От грязи двор напоминал птичий, и первым не выдержал Артамон Кульчий.

− Это безобразие, − нависал он над Порфирием Кляцем колодезным журавлём, так что видел каждую волосинку на его плешивевшей макушке. — Убирайтесь со своей обжоркой! Жили без вас! Кто вас звал?

− Время, − мгновенно отпарировал Порфирий Кляц, выставив вперёд жирные пальцы. — Во-первых, вы не жили, а существовали, во-вторых, вас не трогали, пока с вас нечего было взять, и, в-третьих, нечего кулаками махать, не я выдумал законы экономики.

− Конечно, − вздохнул у него за спиной чёрный человек с приклеенной на щеках, как наждачная бумага, щетиной. — Их выдумал я.

У Артамона Кульчего глаза полезли на лоб.

− Кто ты? − пробормотал он.

− Я? — удивился Порфирий Кляц. — У меня же на двери табличка. − Так Артамон Кульчий понял, что он не видит чёрного человека. — А вот кто, собственно, вы? Поэт? Человек, потерянный для общества?

− Точно, − зевнули в волосатый кулак у него за спиной. — Таким лучше и не жить, выкидыш — и тот полезнее.

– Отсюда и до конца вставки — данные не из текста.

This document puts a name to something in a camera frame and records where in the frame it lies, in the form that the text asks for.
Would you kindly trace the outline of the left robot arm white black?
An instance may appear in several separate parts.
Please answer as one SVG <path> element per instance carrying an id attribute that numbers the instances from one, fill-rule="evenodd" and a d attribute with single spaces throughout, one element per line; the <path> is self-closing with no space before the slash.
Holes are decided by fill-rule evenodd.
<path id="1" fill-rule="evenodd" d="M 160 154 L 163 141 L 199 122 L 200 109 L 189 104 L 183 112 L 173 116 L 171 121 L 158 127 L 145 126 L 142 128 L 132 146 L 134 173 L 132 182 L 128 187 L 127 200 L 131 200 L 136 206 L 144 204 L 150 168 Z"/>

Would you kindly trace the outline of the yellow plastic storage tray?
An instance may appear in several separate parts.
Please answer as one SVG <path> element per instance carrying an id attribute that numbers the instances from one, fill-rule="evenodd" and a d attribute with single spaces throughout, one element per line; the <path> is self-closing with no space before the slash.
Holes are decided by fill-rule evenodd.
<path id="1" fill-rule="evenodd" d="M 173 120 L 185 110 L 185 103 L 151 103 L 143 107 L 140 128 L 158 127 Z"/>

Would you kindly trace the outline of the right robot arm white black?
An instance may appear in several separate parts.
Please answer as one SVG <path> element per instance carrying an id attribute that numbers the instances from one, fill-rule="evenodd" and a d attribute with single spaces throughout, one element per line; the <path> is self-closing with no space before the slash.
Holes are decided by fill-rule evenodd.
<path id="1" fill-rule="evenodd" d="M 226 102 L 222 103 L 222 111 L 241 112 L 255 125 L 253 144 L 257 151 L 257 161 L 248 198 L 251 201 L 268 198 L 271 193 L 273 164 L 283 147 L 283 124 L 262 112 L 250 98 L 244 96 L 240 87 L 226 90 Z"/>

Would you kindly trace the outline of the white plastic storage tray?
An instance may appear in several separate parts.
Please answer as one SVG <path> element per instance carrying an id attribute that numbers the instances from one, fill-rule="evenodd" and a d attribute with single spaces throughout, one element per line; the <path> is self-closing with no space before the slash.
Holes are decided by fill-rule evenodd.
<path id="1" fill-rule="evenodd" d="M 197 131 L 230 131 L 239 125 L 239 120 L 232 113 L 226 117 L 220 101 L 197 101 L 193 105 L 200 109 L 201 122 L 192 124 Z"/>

− Это я потерян для общества? — взвился Артамон Кульчий, глядя на чёрного человека. — А почему? Потому что не купился на его обманку? Потому что свои глаза есть? И мысли в голове не воют от одиночества? А вам, вам думать телевизор не велит!

− Сдаюсь, — поднял руки Порфирий Кляц. — Вывел на чистую воду. Давно из дурки?

Артамон Кульчий побагровел, у него задёргался правый глаз, точно собирался поменяться с левым.

− Нет, я серьёзно, − добивал Порфирий Кляц, − по таким Юлия Августовна Зима плачет.

− Плачет, плачет… − эхом поддакнул чёрный человек, скребя ногтем щетину. — А она та ещё бяка!

Кляц беззвучно рассмеялся, его челюсть заходила, как на шарнирах, наводя на мысль, что была вставной.